The charges against defendants stem from an incident which occurred at approximately 11 p.m. on October 23, 1981, at the apartment of Delvey, Arnearry, Tyronne and Felisia Smith, located in Chicago. According to the State’s evidence, the Smiths, Maria Morris, Rocky Hunter and Milton Lee were present in the Smiths’ third-floor apartment when defendant Newton buzzed the apartment’s intercom and asked for Delvey Smith. Delvey told his brother, Tyronne, to “buzz” Newton into the building and then he left the apartment to meet her on the third-floor landing so as to avoid a confrontation between Newton and Maria Morris, Delvey’s fiancee. When Delvey met Newton on the third-floor landing, he saw defendant Morrison coming up the stairs with a gun aimed at him. Defendant Stokes, also armed, followed immediately behind Morrison. Stokes swung at Delvey with his gun but missed him because Delvey knelt down and covered his head with his hands. While Delvey was in this position, one of the three defendants searched his pockets and took $300 in cash. At gunpoint, defendants ordered Delvey to knock on his apartment door.
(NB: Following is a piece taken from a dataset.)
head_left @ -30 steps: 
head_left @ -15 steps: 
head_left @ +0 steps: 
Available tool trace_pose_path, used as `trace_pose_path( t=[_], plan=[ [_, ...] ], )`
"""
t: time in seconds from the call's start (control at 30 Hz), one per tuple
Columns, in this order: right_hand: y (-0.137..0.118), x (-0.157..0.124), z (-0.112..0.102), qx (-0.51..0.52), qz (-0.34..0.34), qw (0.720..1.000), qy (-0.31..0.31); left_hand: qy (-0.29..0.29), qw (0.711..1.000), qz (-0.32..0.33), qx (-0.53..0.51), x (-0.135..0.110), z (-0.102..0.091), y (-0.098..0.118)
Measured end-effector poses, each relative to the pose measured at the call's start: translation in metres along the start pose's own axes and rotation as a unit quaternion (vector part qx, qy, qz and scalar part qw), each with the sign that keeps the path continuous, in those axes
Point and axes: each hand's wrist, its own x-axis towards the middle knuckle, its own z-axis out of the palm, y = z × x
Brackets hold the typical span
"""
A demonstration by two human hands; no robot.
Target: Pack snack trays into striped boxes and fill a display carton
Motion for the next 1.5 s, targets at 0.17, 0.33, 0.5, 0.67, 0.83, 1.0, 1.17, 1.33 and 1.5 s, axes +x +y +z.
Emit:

Rocky Hunter opened the door and defendants rushed in, shouting “Police,” and pushing Delvey into the living room with the others.
In the living room, Stokes held Tyronne, Arnearry, Delvey, Rocky Hunter and Milton Lee at gunpoint and ordered them to remove their jewelry and put it on the glass top coffee table. Meanwhile, Morrison and Newton walked to the back of the apartment, where Felisia Smith was washing dishes, and ordered her to join the others in the living room and to remove her jewelry. When Hunter removed his watch and dropped it onto the table, it caused a loud noise which momentarily distracted Stokes. At that instant, Arnearry jumped Stokes, who reacted by firing his gun twice in the direction of the couch. No one was hit. Morrison heard the commotion in the living room and came around the corner, aiming his gun in the general direction of the victims. Tyronne then jumped up and grabbed Morrison’s wrists, wrestled him to the ground and managed to take possession of the gun. Once disarmed, Morrison attempted to leave the apartment, but was followed down the building stairs into the vestibule by Tyronne, where the fight continued.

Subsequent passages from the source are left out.